El prelado nivariense finalizó la misa recomendando a los presentes que sigan el consejo de Santa Teresa cuando decía que "no vivimos en tiempos para pedir cosas pequeñas". "Pidamos cosas grandes al Cristo", sugirió Bernardo Álvarez antes de salir nuevamente a la calles del casco junto a la talla del Cristo en la procesión del retorno a su Santuario. Durante el trayecto, que se extendió por más de una hora, la cantidad de devotos que se acercaron a ver la imagen colapsaron las peatonales Viana y San Agustín y la calle Nava y Grimón. A los márgenes de la procesión reinaba un ambiente familiar en el que abundaban los niños. Las laguneras Asunción y Soledad Domínguez acudieron con sus respectivos hijos, de entre 3 y 8 años, según explicaron para "que los pequeños vivan la tradición" que les inculcaron a ellas mismas. "Aunque a ellos lo que más les ilusiona es la feria, no la procesión", reconocieron las jóvenes madres.

Aunque Mari Carmen Afonso apuntaba a las puertas del Santuario que "los laguneros le deben mucho al Cristo" por sus favores, el vender de la Once, Clímaco Afonso, se mostraba más escéptico. "Aquí, de momento, no ha habido milagros. Desde las ocho de la mañana hasta la una no se vendió casi nada. Recién ahora está repuntando", reconoció cerca de las dos de la tarde, cuando la talla arribó a la plaza de su iglesia y recibió la clásica ofrenda militar.

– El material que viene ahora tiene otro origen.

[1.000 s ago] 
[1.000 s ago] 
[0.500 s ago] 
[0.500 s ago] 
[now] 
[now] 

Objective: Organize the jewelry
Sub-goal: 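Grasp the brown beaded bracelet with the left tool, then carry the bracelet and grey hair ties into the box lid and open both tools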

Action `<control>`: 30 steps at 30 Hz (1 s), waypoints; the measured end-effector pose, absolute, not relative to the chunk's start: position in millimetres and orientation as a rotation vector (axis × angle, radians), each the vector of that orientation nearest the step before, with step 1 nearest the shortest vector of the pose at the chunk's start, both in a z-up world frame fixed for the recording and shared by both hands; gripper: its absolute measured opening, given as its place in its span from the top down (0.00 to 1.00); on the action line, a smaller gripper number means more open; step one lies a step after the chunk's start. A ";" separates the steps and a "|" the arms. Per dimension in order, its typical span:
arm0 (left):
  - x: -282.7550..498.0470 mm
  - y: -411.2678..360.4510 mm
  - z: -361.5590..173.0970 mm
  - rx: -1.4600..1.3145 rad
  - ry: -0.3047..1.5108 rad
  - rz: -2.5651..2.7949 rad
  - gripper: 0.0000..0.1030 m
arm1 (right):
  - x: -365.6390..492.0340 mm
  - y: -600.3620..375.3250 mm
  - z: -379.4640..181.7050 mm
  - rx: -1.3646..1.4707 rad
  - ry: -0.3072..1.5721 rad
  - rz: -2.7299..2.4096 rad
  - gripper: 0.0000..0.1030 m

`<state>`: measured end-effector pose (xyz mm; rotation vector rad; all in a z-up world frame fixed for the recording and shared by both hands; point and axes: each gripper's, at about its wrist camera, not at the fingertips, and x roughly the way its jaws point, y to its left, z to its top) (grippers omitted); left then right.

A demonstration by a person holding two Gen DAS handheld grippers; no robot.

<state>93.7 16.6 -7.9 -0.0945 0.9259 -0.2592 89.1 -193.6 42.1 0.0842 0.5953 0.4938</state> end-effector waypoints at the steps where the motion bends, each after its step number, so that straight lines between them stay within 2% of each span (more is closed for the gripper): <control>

A las siete de la tarde, los fieles y la Esclavitud del Cristo volvieron a congregarse en el Santuario. Su rector, el reverendo Carlos González Quintero fue el encargado de celebrar la misa, en la que participó el Coro Amigos de Fe, dirigido por Jacobo Luis González. A continuación, la venerable imagen volvió a salir a la calle para visitar los conventos de la ciudad. Iba custodiada por los esclavos. Tal y como sucedió al mediodía, los márgenes del recorrido se llenaron otra vez de público, y también los locales de restauración de la ciudad, que fueron los únicos que abrieron sus puertas ya que la jornada de ayer fue festiva en todo el municipio de La Laguna.

El último tramo del Día del Cristo lagunero estuvo protagonizado, como es tradición, por los fuegos artificiales que se lanzaron desde la montaña de San Roque a la llegada de la imagen del Santísimo a la plaza, finalizada su procesión por el casco histórico. La noche concluyó con una gran exhibición pirotécnica que iluminó el cielo lagunero con multitud de colores al filo de la medianoche.